**Activity:**
Exclude images and print all the records verbatim.
********
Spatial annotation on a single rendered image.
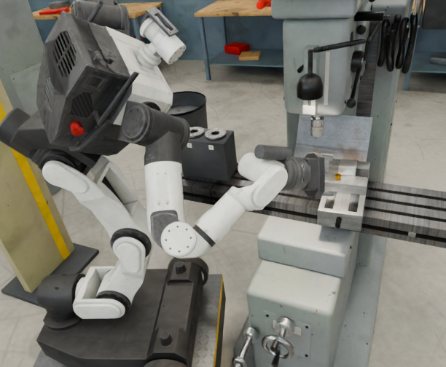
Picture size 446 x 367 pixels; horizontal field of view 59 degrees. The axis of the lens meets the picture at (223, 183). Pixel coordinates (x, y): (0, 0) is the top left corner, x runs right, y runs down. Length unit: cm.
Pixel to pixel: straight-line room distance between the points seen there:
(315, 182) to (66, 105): 65
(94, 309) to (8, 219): 111
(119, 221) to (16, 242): 140
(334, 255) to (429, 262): 136
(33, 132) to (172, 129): 46
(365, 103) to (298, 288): 83
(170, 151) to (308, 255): 77
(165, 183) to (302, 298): 77
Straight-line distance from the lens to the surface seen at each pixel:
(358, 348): 207
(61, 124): 108
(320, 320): 151
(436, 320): 251
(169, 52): 107
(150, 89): 105
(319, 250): 150
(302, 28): 129
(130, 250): 139
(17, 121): 132
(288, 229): 157
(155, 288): 185
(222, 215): 92
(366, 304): 222
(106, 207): 136
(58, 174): 129
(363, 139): 186
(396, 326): 242
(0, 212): 259
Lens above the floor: 191
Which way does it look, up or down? 34 degrees down
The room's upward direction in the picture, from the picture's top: 8 degrees counter-clockwise
********
**Task answer:**
Spatial annotation on a single rendered image.
Picture size 446 x 367 pixels; horizontal field of view 59 degrees. The axis of the lens meets the picture at (223, 183). Pixel coordinates (x, y): (0, 0) is the top left corner, x runs right, y runs down. Length unit: cm.
Pixel to pixel: straight-line room distance between the points seen there:
(315, 182) to (66, 105): 65
(94, 309) to (8, 219): 111
(119, 221) to (16, 242): 140
(334, 255) to (429, 262): 136
(33, 132) to (172, 129): 46
(365, 103) to (298, 288): 83
(170, 151) to (308, 255): 77
(165, 183) to (302, 298): 77
Straight-line distance from the lens to the surface seen at each pixel:
(358, 348): 207
(61, 124): 108
(320, 320): 151
(436, 320): 251
(169, 52): 107
(150, 89): 105
(319, 250): 150
(302, 28): 129
(130, 250): 139
(17, 121): 132
(288, 229): 157
(155, 288): 185
(222, 215): 92
(366, 304): 222
(106, 207): 136
(58, 174): 129
(363, 139): 186
(396, 326): 242
(0, 212): 259
Lens above the floor: 191
Which way does it look, up or down? 34 degrees down
The room's upward direction in the picture, from the picture's top: 8 degrees counter-clockwise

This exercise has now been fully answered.